Machine Learning-Based Model for Postoperative Stroke Prediction in Coronary Artery Disease
Journal:
arXiv
Published Date:
Mar 15, 2025
Abstract
Coronary artery disease remains one of the leading causes of mortality
globally. Despite advances in revascularization treatments like PCI and CABG,
postoperative stroke is inevitable. This study aims to develop and evaluate a
sophisticated machine learning prediction model to assess postoperative stroke
risk in coronary revascularization patients.This research employed data from
the MIMIC-IV database, consisting of a cohort of 7023 individuals. Study data
included clinical, laboratory, and comorbidity variables.

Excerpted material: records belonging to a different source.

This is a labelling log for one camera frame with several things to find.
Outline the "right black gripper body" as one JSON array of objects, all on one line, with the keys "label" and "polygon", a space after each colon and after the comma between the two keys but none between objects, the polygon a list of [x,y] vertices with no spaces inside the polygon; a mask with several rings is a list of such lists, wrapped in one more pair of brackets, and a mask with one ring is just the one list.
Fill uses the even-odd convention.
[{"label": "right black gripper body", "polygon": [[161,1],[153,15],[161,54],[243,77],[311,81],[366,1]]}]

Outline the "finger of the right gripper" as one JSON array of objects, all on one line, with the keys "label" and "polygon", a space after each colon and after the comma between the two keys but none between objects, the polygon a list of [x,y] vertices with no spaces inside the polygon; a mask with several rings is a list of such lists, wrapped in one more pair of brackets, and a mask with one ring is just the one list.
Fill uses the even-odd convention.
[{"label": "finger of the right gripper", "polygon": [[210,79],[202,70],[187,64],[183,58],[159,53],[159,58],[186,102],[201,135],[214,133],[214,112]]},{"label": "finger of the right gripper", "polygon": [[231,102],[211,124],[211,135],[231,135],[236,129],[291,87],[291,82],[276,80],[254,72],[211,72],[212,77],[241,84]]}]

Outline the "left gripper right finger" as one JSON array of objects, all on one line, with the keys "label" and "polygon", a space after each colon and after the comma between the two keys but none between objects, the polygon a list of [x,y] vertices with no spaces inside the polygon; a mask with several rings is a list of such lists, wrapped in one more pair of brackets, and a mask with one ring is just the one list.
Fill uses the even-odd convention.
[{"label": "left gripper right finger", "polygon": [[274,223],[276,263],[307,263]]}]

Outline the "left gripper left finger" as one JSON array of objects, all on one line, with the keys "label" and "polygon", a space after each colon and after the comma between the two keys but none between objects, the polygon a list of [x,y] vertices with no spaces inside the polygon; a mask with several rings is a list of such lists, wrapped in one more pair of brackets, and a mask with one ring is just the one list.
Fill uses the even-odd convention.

To reduce
multicollinearity, variables with over 30% missing values and features with a
correlation coefficient larger than 0.9 were deleted. The dataset has 70%
training and 30% test. The Random Forest technique interpolated residual
dataset missing values. Numerical values were normalized, whereas categorical
variables were one-hot encoded. LASSO regularization selected features, and
grid search found model hyperparameters. Finally, Logistic Regression, XGBoost,
SVM, and CatBoost were employed for predictive modeling, and SHAP analysis
assessed stroke risk for each variable. AUC of 0.855 (0.829-0.878) showed that
SVM model outperformed logistic regression and CatBoost models in prior
research. SHAP research showed that the Charlson Comorbidity Index (CCI),
diabetes, chronic kidney disease, and heart failure are significant prognostic
factors for postoperative stroke. This study shows that improved machine
learning reduces overfitting and improves model predictive accuracy. Models
using the CCI alone cannot predict postoperative stroke risk as accurately as
those using independent comorbidity variables. The suggested technique provides
a more thorough and individualized risk assessment by encompassing a wider
range of clinically relevant characteristics, making it a better reference for
preoperative risk assessments and targeted intervention.